Bonnie took a deep breath and nodded, not entirely sure she could. She sighed, knowing what could be done about it in the meantime. She asked Dobey if he could watch the two while she went to arrange for a second bed.

It took Bonnie, Starsky's surgeon, two orderlies and Captain Dobey to convince the hospital director and Dr. Dean that moving Starsky in with Hutch would be in the best interest of all concerned. The previous two days were convincing enough on their own, but once Dobey and Bonnie started listing other incidents from other hospitals going back years, Director Chidester put his hands up and conceded the point.

Before Dobey went home that evening, to the reluctant astonishment of each of the medical professionals working with the two men, both were showing marked improvement within hours of being in the same room together. Starsky was less restless, sleeping without sedation, and Hutch no longer experienced the strange spikes in heart rate and temperature. It made no medical sense, but putting the two together had been the final part of the puzzle.


Before Dobey left he made a mistake. Returning to his car, after the frantic, rush to the hospital, he'd noticed the camera still sitting on his passenger seat. He rewound the film canister, ejected it and sat in his car with half-a-roll of used film and what turned out to be Starsky's camera.

The camera had been in the GTO that his men had used for a partial stakeout at the library. It was possible that there was evidence on the film that might help seal up the case. With that in mind, Dobey tucked the film into his pocket and, when he returned to the station, asked that the film be developed, and the photos and negatives be placed into evidence.

He was preoccupied with the preparations for his short trip out to Indiana, and didn't think about the one comment he should never have made. He should never have told the developer that the person behind the shutter had been Detective Starsky.

Dobey was focused on other things. He had to make hotel arrangements, plane ticket arrangements, rental arrangements and all of it had to be approved by the department. He only had a few days so he had to make sure each of the people he wanted to interview would be there, and that the Columbus, Indiana police department had the equipment he would need to properly collect and preserve any evidence he came across.

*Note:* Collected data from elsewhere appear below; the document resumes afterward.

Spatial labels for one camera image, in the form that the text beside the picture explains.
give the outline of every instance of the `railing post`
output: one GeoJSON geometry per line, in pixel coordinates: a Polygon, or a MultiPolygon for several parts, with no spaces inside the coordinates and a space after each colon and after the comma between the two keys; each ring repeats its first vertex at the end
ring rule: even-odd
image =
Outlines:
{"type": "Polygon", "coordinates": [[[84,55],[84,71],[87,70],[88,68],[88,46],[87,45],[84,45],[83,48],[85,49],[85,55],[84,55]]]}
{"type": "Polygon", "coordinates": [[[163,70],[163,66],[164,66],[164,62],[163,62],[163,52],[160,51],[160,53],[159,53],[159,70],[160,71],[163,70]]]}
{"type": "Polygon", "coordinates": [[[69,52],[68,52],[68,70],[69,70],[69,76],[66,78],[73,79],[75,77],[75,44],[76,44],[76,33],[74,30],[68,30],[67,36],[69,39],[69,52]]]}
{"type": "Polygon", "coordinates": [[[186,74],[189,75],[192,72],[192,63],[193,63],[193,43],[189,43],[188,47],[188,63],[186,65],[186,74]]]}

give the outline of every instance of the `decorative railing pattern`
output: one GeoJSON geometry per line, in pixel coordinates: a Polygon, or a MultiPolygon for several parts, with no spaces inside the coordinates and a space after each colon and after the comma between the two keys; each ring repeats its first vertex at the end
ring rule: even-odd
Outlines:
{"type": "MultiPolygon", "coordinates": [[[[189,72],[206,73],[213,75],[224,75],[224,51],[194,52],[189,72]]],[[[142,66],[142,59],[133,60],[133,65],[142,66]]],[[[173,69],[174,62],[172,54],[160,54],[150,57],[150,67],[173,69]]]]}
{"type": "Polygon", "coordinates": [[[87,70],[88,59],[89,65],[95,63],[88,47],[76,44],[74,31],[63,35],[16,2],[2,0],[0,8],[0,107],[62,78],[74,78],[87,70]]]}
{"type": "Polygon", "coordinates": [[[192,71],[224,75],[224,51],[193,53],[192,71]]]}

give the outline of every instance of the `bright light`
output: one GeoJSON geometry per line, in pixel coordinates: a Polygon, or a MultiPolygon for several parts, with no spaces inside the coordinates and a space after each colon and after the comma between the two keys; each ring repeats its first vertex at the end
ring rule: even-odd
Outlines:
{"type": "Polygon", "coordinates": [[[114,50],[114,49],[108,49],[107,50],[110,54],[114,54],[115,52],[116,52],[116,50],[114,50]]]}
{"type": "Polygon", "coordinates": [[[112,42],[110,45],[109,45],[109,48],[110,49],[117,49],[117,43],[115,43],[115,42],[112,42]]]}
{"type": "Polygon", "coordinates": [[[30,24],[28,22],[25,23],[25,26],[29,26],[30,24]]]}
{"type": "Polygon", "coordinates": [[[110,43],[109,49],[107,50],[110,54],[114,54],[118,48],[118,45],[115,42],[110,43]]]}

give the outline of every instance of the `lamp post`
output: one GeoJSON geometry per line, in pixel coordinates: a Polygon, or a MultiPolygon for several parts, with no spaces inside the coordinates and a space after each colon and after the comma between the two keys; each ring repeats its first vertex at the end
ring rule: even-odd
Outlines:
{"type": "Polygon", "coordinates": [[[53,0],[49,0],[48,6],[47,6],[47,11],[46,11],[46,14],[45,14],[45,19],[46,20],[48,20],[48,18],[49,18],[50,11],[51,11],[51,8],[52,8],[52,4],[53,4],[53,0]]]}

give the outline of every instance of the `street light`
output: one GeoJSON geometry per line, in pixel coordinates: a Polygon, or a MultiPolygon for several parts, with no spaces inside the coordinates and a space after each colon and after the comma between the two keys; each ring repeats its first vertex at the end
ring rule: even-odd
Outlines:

His flight back would be landing only a few hours before Officer Logan's burial, and he had agreed to be one of the men carrying the coffin. Edith would meet him at the church, his blues in hand, she promised, and if all went well Dobey could finish his week out with a bail hearing and a deposition.

Clare would be in jail, arraigned until trial and his men could focus on recovery. A long, arduous, hope filled recovery.

That was how Dobey left things when Edith kissed him goodbye at the airport.

It was not how Bay City was when he returned.